Pressure waves can also be recorded sequentially from different sites, and transit time calculated using registration with a simultaneously recorded ECG. In the SphygmoCor^® system (ArtCor, Sydney, Australia), a single high-fidelity applanation tonometer (Millar^®) allows obtaining a proximal (i.e. carotid artery) and distal pulse (i.e. radial or femoral), recorded sequentially a short time apart, and calculating PWV from the transit time between the two arterial sites.¹⁶ PWV is determined in relation to the R wave of the ECG: the time between ECG and proximal pulse is subtracted from the time between ECG and distal pulse to obtain the pulse transit time. The initial part of the pressure waveform is used as a reference point. It is also possible to check offline the variability of measurement over a range of pulses, according to each algorithm. Since the measurements are made a short time apart, the change in the isovolumic period of the left ventricle or heart rate variability has little or no effect on measured pulse transit times.
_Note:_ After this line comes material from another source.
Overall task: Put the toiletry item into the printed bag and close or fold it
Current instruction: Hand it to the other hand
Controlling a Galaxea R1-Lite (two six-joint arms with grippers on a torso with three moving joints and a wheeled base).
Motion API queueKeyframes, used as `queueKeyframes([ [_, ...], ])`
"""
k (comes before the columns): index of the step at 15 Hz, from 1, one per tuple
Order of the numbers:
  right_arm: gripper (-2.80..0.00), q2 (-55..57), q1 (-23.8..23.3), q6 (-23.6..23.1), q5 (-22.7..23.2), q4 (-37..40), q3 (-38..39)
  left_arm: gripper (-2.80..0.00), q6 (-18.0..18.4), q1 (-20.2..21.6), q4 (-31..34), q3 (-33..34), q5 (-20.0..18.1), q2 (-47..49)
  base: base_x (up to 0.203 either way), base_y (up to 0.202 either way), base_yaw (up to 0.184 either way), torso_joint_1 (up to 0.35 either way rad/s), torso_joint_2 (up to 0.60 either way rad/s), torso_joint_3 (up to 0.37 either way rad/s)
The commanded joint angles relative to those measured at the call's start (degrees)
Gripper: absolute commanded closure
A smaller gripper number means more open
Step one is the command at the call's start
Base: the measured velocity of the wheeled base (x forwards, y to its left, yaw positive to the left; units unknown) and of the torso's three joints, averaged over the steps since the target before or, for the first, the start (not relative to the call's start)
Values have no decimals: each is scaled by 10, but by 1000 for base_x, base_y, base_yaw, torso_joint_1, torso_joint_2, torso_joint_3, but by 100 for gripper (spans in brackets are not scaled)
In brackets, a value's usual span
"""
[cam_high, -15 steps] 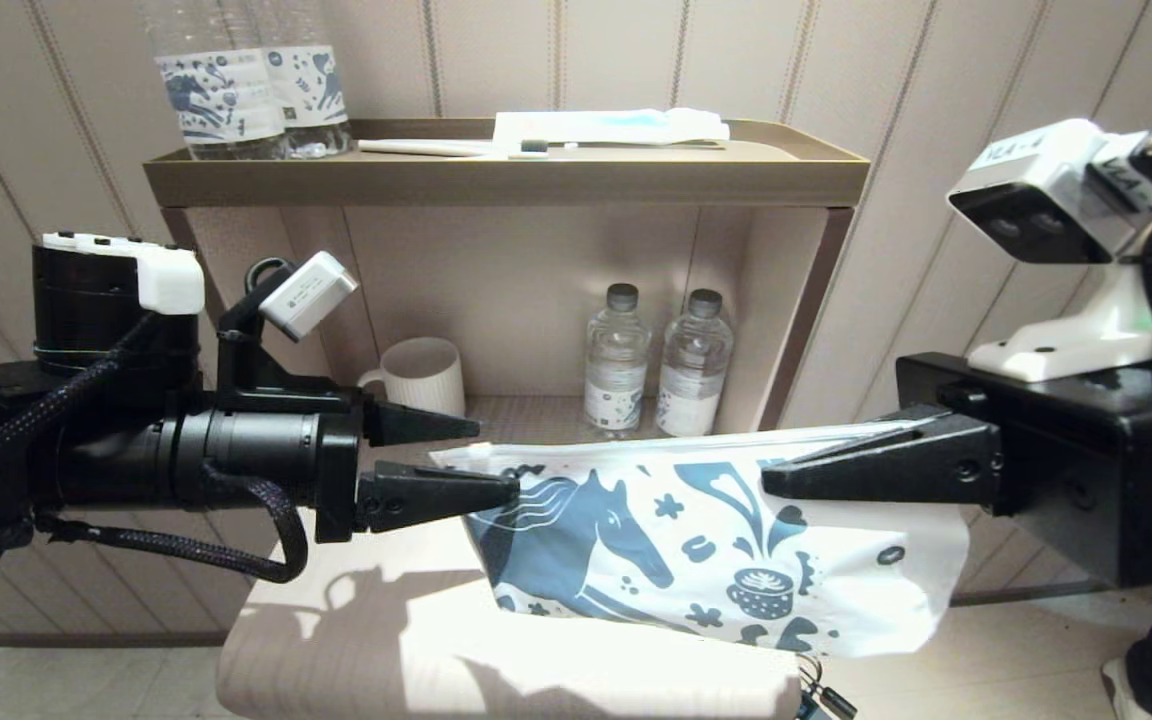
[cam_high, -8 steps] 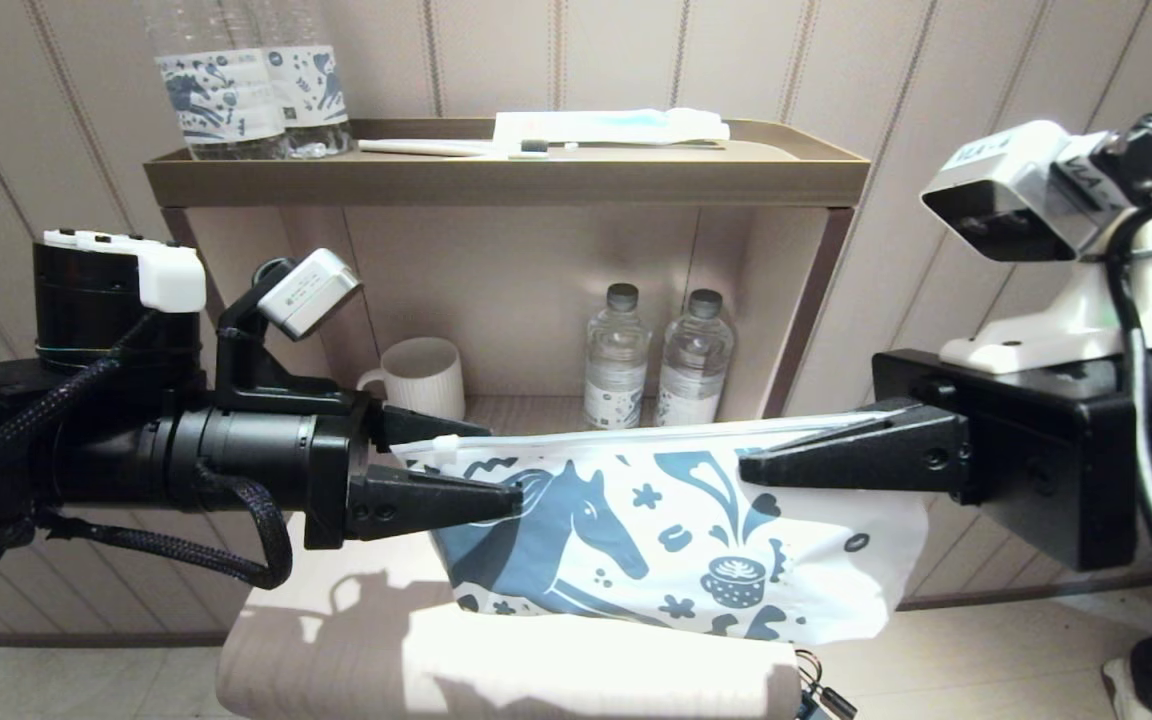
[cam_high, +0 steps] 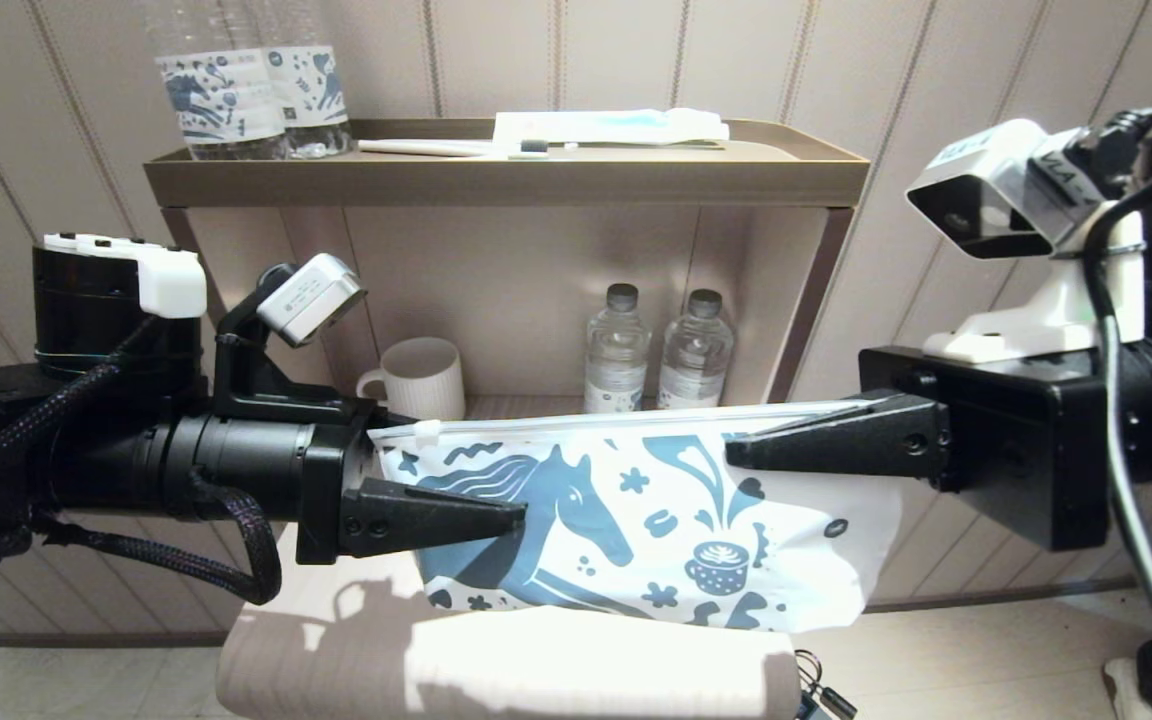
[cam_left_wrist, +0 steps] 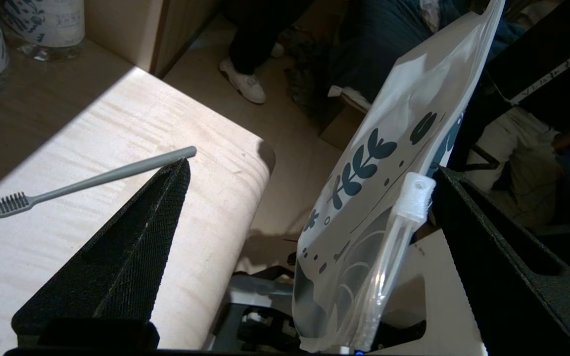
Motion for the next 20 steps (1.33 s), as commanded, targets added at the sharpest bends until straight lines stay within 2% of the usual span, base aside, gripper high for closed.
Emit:
queueKeyframes([
  [1,0,3,1,0,3,-5,0,-280,0,-1,-1,1,-3,0,0,0,0,0,0,0],
  [10,0,0,-6,0,4,-6,-3,-280,0,0,-1,0,-2,1,0,0,0,0,0,0],
  [11,0,1,-6,0,4,-6,-2,0,0,0,-1,1,-2,1,0,0,0,0,0,0],
  [20,0,25,2,0,5,-15,5,0,2,0,-1,2,-4,0,0,0,0,0,0,0],
])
Methods based on Doppler probes and other methods 

The distension waveforms of arterial diameter, obtained from high definition echotracking devices (see below), can be used to calculate PWV. Like described above for the SphygmoCor device, PWV is calculated from waves successively obtained at a short time interval at two arterial sites (common carotid and femoral artery for instance), using the R wave of the ECG for calculating the time delay.

The transit time, required for the determination of PWV, can be measured between two flow pulses simultaneously recorded by continuous Doppler probes,⁸ or again sequentially with ECG gating. Measurements are usually made at the root of the left subclavian artery (i.e. suprasternal notch on the skin) and near the bifurcation of the abdominal aorta (i.e. umbilicus level on the skin). Transit time is automatically calculated following automatic recognition of the foot of the pulse. This method was used for showing the predictive value of aortic PWV for cardiovascular events in diabetic patients,⁸ and provides a more accurate assessment of “aortic” PWV as compared to carotid–femoral, although whether this has any specific advantage remains to be seen.
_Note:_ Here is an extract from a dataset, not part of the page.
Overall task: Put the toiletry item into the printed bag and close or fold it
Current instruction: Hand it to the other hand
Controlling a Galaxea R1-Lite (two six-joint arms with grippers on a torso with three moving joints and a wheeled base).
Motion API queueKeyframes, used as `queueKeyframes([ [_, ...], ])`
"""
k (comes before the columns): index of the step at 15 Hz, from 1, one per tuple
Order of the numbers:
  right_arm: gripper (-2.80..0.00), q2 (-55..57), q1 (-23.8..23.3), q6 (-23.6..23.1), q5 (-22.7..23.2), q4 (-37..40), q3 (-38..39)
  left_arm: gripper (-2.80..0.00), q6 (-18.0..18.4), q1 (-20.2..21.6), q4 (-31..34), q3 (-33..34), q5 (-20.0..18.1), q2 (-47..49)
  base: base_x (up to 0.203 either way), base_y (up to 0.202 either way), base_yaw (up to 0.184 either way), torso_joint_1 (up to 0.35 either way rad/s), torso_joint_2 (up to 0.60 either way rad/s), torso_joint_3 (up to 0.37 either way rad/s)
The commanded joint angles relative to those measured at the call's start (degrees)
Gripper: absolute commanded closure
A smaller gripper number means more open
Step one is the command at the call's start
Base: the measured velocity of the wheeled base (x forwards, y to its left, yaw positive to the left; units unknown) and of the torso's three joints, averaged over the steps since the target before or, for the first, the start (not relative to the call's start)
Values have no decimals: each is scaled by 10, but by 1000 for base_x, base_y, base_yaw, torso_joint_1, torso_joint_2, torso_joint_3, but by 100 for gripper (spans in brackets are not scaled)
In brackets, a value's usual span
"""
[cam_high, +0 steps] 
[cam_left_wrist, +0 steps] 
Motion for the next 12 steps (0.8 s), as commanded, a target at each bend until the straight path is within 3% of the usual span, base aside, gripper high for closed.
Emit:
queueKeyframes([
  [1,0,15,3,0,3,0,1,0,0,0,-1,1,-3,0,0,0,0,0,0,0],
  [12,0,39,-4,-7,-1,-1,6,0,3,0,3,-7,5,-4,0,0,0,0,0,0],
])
Other devices are available to calculate a PWV-based stiffness index. These devices are not so precise as those mentioned above as some propose aberrant transit tracts (i.e. ankle-arm) or estimate distance from height (i.e. height in sitting position). Some do not correct for electromechanical dissociation of cardiac action or try to correct for it using a model. The latter device demonstrated that aorto-brachial PWV predicted CV events in hypertensives.

Local determination of arterial stiffness 

Local arterial stiffness of superficial arteries can be determined using ultrasound devices. Carotid stiffness may be of particular interest, since in that artery atherosclerosis is frequent. All types of classical, bi-dimensional vascular ultrasound systems can be used to determining diameter at diastole and stroke changes in diameter, but most of them are limited in the precision of measurements because they generally use a video-image analysis. At present some researchers also measure local arterial stiffness of deep arteries like the aorta using cine magnetic resonance imaging (MRI). However, most of pathophysiological and pharmacological studies have used echotracking techniques (Table 1).

A major advantage is that local arterial stiffness is directly determined, from the change in pressure driving the change in volume, i.e. without using any model of the circulation (Fig. 2). However, because it requires a high degree of technical expertise, and takes longer than measuring PWV, local measurement of arterial stiffness is only really indicated for mechanistic analyses in pathophysiology, pharmacology and therapeutics, rather than for epidemiological studies.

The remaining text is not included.